Archive | sex RSS feed for this section

Dear Vodka

16 Apr

Dear Vodka,

After much consideration and very little recollection, I have decided to break up with you.

We fell in love about 2 years ago, when a foot of snow was on the ground and my ex boyfriend had just broken up with me a week before Christmas. The liquor store on my street was open and that’s where we met. Remember that winter? It was fun. My fondest memory was when you made me chase a bunch of children and call them “little shits” after they threw snowballs at me.

You were there for me that day, Vodka, and we’ve been a great team ever since. One time you told me to punch a douche bag who was at the bar. That douche deserved it, and we saved an innocent guy from getting punched. Now that I think about it, that guy owed me a shot of you.

Still, I’m sorry–it’s over. Why? Last weekend alone did me in and I didn’t even throw up, end up in a strange bed, cry or drunk text an ex boyfriend (our most common offense, surely).

 

Don't judge me. You've been here, too.

 

I did, however, fall off a curb in front of a lot of people, I kissed and gave my number to a man who has “pleasure” tattooed on his neck, I braided a woman’s hair and I managed to eat a dog treat. Yes, a fucking dog treat. On Sunday morning, I woke up topless on my kitchen floor with my phone nestled in between my boobs. That was it for me–I knew we had gone too far.

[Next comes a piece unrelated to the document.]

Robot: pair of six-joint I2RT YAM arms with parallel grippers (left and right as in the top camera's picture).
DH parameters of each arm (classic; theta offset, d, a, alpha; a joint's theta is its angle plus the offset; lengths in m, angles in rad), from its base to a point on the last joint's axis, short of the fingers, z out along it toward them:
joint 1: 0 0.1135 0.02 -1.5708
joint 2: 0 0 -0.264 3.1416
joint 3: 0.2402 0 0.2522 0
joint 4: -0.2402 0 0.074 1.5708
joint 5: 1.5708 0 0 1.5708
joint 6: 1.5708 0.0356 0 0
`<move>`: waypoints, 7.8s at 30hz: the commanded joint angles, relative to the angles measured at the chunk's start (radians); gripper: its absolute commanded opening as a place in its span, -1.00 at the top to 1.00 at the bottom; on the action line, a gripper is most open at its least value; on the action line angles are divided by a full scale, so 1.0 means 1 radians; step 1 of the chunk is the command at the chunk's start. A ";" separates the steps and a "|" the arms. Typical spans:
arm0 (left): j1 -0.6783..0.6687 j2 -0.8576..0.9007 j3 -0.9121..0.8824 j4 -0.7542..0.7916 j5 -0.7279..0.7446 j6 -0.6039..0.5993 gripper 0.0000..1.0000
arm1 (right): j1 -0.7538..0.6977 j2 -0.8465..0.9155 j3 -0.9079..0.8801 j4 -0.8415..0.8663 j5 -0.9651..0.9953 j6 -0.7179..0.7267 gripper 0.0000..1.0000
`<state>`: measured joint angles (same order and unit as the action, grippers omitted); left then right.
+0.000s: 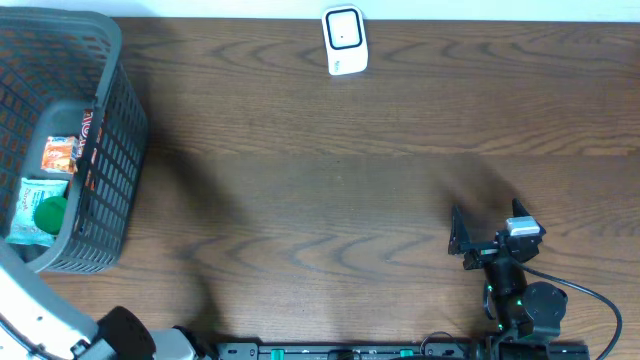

Perhaps it was just because I tried your new peanut butter and jelly flavor, who knows….but really? A mother fucking dog treat? Seriously? A guy with “pleasure” tattooed on his neck? I can do better than this, Vodka. I am a classier gal than this.

I’ll probably be back, but for now I must bid you adieu.

Yours Truly,

Lauren Ann

On Air Sex World Championships

13 Apr

I am going to pop out of my shell today and share something called the Air Sex World Championships. It’s like air guitar, except it’s sex and there are less rules. Contestants have 2 minutes to perform an Air Sex routine. The routine can include all phases of a sexual encounter. Props are allowed, teams are allowed and talking is allowed. The only important rule is that all sexual climaxes must be simulated. Sex judges are comedians, musicians, artists and press. They choose 3 acts who return for a final round that is performed to a mystery song.

I want to do it. I’m serious. Those of you who know me are thinking there is no way I would go through with it, right? Do not doubt me, my friends. I finally have a calling and it is the Air Sex World Championships. We all knew my calling would be something that would better the world.

Since teams are allowed, SnarkySnatch, will you do me the honor of performing with me? What better day to say yes than this day–Friday the Fuck Buddy 13th? You know you want to, don’t hold back. We would be good at it and our performance would be wicked hot. My brain (among other things) is already flooding with ideas. I don’t know about you, but I will have to practice simulating an orgasm since I’ve never faked an orgasm in my life. Let’s do it. You pick the song.